** Required action **
Reproduce word for word the lines between those holding "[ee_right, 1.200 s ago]" and "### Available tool", inclusive, and nothing else from the data below.

** Dataset excerpt follows **

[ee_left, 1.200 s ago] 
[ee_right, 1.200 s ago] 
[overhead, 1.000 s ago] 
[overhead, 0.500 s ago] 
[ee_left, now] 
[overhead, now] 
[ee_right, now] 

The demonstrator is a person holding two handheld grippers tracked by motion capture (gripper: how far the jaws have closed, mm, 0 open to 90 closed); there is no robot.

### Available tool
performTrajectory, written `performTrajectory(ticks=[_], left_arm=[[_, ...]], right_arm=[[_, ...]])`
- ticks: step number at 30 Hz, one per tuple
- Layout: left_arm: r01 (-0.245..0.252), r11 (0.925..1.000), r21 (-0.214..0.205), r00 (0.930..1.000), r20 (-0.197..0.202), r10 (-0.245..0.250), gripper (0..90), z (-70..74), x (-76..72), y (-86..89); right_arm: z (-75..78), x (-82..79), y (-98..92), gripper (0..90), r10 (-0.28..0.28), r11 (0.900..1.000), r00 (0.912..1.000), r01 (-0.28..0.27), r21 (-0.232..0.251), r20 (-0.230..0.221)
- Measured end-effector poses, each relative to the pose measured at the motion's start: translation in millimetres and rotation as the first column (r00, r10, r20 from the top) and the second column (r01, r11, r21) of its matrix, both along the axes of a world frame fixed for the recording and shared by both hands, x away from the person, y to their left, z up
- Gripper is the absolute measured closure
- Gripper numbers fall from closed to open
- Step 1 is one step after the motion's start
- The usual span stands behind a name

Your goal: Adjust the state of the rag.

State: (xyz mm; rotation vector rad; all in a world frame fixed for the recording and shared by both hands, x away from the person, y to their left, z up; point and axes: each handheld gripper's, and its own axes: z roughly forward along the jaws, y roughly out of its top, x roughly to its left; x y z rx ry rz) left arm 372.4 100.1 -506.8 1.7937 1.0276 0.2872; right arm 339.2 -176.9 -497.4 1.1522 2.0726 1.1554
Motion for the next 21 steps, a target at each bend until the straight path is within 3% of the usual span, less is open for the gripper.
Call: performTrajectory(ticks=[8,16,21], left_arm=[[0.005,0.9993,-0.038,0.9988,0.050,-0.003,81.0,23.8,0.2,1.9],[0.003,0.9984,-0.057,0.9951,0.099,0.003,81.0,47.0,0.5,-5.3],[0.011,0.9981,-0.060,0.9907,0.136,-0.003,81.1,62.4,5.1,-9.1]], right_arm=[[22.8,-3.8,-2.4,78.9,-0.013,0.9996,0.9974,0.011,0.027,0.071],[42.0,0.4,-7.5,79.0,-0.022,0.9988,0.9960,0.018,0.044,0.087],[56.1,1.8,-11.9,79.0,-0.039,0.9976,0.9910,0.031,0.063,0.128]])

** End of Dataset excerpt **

** Output below **
[ee_right, 1.200 s ago] 
[overhead, 1.000 s ago] 
[overhead, 0.500 s ago] 
[ee_left, now] 
[overhead, now] 
[ee_right, now] 

The demonstrator is a person holding two handheld grippers tracked by motion capture (gripper: how far the jaws have closed, mm, 0 open to 90 closed); there is no robot.

### Available tool

Here is where the answer stops.